Romney recalled the words of President Theodore Roosevelt, who said the United States should “Speak softly and carry a big stick,” in its foreign relations.

“I want to carry the big stick,” Romney told about 200 people at an event in Dubuque. “I hope I don’t have to use it, but I want to make sure we have it so that people understand we are a nation of strength.”

He criticized former North Carolina Sen. John Edwards’ recent comment questioning President Bush’s policy of a global war on terror and whether such a war exists.

“If you look across the world you can recognize that there is terror going on,” he said. “There is a worldwide effort of different people all intent on bringing down modernity and, replacing it, in some respects, with barbarism.”

Responding to a question from a woman who asked why many Republican candidates seem to be avoiding the president “like the plague” because of the war, Romney said Americans are going to have to “get our mind-set out of just Iraq.” He called President Bush a statesman who has shored up the nation’s economy, expanded renewable energy capabilities and chosen appropriate U.S. Supreme Court justices.

“Everything he does, he does from the standpoint of what is best for the American people,” Romney said.

Romney is in the midst of a three-day trip to Iowa.

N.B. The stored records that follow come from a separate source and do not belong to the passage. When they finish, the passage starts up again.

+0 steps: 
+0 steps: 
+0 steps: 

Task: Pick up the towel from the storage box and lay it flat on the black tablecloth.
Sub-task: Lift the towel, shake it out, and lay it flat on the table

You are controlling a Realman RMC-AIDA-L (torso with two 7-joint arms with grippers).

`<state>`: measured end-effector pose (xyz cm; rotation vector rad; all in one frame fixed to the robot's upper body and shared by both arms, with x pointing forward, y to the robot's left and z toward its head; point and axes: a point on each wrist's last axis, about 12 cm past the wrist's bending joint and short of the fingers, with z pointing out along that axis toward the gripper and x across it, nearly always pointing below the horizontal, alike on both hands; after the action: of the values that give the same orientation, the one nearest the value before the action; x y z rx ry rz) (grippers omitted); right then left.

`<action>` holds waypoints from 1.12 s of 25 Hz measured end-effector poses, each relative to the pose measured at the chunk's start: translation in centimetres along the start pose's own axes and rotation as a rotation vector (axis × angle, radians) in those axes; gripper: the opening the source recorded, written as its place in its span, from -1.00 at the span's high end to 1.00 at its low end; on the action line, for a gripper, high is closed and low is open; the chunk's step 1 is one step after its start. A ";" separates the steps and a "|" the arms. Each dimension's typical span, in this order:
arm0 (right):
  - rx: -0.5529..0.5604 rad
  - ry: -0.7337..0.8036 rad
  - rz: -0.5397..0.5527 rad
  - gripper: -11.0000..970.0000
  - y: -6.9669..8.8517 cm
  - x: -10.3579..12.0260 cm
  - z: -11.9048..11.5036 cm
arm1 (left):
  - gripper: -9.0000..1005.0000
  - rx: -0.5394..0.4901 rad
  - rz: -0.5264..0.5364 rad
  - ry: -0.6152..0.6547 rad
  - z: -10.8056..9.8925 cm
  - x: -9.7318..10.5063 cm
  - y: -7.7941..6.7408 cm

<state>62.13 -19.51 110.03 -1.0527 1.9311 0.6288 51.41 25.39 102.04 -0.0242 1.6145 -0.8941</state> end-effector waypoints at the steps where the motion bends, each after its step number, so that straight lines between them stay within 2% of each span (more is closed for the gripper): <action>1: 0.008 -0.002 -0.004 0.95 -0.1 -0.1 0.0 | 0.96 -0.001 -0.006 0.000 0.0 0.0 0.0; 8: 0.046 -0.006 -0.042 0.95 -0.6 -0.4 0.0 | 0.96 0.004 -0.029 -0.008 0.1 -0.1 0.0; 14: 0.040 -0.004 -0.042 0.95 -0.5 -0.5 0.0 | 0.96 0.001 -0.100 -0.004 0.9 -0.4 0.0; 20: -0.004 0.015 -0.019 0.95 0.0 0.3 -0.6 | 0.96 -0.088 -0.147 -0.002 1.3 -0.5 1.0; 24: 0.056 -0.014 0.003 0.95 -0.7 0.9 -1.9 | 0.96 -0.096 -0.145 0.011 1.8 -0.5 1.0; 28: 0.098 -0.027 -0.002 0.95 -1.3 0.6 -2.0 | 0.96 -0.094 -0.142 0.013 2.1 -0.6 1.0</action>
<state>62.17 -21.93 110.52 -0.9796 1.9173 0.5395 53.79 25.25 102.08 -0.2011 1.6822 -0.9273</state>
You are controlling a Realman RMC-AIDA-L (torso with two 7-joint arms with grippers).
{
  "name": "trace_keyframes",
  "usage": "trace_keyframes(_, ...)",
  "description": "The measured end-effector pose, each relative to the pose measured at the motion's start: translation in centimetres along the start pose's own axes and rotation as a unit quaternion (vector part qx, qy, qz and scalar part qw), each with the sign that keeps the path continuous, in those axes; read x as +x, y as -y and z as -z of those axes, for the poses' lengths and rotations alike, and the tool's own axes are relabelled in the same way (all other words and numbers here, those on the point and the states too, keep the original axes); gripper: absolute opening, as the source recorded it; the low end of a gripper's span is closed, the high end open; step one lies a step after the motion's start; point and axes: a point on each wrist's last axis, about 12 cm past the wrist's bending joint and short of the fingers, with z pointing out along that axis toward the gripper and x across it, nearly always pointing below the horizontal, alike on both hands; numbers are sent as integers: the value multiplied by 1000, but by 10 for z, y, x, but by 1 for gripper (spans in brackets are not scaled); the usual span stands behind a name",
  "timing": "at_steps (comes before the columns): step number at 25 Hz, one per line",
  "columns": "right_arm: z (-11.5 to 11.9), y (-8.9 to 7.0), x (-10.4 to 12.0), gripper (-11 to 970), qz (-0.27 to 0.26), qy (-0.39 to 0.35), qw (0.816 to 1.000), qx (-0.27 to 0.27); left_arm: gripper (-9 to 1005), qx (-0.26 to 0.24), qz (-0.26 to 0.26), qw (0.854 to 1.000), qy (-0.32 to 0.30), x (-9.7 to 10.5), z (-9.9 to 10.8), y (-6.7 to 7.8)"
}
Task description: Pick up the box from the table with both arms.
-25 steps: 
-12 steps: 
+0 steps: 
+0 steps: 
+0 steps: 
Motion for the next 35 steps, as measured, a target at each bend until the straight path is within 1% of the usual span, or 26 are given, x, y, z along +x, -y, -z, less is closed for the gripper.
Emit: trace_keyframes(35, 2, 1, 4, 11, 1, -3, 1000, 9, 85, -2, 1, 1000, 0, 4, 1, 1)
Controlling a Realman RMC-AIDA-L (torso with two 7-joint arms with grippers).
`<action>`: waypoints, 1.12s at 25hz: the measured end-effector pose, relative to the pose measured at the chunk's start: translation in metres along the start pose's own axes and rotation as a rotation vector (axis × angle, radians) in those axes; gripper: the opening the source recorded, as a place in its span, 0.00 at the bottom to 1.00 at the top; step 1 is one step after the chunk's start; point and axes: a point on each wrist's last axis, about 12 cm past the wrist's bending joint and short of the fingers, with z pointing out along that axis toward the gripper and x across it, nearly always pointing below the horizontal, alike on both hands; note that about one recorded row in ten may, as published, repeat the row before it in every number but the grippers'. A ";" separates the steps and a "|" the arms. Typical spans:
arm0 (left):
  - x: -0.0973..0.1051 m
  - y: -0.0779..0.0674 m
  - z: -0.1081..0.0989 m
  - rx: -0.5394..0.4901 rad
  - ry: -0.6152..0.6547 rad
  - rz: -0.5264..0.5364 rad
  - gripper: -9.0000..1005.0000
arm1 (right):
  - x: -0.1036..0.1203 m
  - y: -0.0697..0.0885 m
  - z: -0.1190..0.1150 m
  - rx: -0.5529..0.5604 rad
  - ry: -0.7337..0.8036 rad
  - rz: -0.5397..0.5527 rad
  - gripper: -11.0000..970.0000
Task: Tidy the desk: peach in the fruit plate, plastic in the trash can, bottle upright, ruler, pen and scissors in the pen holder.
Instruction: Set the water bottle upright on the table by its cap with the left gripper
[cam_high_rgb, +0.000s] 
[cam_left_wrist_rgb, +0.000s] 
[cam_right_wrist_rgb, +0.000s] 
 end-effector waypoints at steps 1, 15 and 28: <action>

At the Dubuque event, he fielded questions on everything from health care to taxation to national security.

His wife, Ann, gave the crowd a scare, falling a couple of inches from the platform stage. After the noisy tumble, which elicited a loud gasp from the crowd, she got up quickly with help from her husband and those around. She joked that “I ride horses, that was nothing.”

“That was a much milder fall than being bucked off of a horse,” she said.

During the weekend stops in Iowa, Romney emphasized that he’ll participate in a Republican straw poll in Ames on Aug. 11. It’s a huge fundraiser for the state party, but other Republican presidential candidates, including former New York Mayor Rudy Giuliani and Arizona Sen. John McCain, plan to skip the event.

Of the Iowa caucuses process, he said “it’s a service I don’t think the entire nation understands and respects as much as I do.”

Ann Romney also chimed in on the topic.

“It’s so impressive to see how this process works in Iowa and how important this process is,” she said. “This is how the candidate is taken through the fine sieve, spit out and (voters) figure out what’s going on.”